WHAT IS EXPECTED
The lines below, all of them, should be returned exactly as they appear.

PROVIDED MATERIAL
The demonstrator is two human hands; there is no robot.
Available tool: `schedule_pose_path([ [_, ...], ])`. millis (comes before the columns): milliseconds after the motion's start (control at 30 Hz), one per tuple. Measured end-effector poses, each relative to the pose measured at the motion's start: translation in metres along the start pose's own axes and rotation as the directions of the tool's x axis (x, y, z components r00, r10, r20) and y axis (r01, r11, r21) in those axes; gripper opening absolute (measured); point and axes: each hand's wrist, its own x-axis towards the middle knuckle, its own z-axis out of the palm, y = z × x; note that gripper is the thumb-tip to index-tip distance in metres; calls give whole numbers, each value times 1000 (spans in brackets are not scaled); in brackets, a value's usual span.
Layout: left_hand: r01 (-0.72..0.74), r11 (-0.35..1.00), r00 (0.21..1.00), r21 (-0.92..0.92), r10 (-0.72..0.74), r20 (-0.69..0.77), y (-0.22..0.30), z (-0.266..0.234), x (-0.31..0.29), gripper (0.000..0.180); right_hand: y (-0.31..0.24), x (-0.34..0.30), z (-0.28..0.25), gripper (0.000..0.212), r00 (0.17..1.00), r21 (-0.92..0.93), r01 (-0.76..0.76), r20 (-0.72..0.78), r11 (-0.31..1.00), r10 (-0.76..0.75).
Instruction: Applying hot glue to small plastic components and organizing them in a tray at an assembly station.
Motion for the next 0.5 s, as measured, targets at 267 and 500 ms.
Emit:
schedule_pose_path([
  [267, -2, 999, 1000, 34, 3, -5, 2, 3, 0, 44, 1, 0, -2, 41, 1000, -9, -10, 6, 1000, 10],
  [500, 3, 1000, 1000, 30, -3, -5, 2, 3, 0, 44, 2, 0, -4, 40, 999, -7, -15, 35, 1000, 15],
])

SOLUTION TO THE PROBLEM
The demonstrator is two human hands; there is no robot.
Available tool: `schedule_pose_path([ [_, ...], ])`. millis (comes before the columns): milliseconds after the motion's start (control at 30 Hz), one per tuple. Measured end-effector poses, each relative to the pose measured at the motion's start: translation in metres along the start pose's own axes and rotation as the directions of the tool's x axis (x, y, z components r00, r10, r20) and y axis (r01, r11, r21) in those axes; gripper opening absolute (measured); point and axes: each hand's wrist, its own x-axis towards the middle knuckle, its own z-axis out of the palm, y = z × x; note that gripper is the thumb-tip to index-tip distance in metres; calls give whole numbers, each value times 1000 (spans in brackets are not scaled); in brackets, a value's usual span.
Layout: left_hand: r01 (-0.72..0.74), r11 (-0.35..1.00), r00 (0.21..1.00), r21 (-0.92..0.92), r10 (-0.72..0.74), r20 (-0.69..0.77), y (-0.22..0.30), z (-0.266..0.234), x (-0.31..0.29), gripper (0.000..0.180); right_hand: y (-0.31..0.24), x (-0.34..0.30), z (-0.28..0.25), gripper (0.000..0.212), r00 (0.17..1.00), r21 (-0.92..0.93), r01 (-0.76..0.76), r20 (-0.72..0.78), r11 (-0.31..1.00), r10 (-0.76..0.75).
Instruction: Applying hot glue to small plastic components and organizing them in a tray at an assembly station.
Motion for the next 0.5 s, as measured, targets at 267 and 500 ms.
Emit:
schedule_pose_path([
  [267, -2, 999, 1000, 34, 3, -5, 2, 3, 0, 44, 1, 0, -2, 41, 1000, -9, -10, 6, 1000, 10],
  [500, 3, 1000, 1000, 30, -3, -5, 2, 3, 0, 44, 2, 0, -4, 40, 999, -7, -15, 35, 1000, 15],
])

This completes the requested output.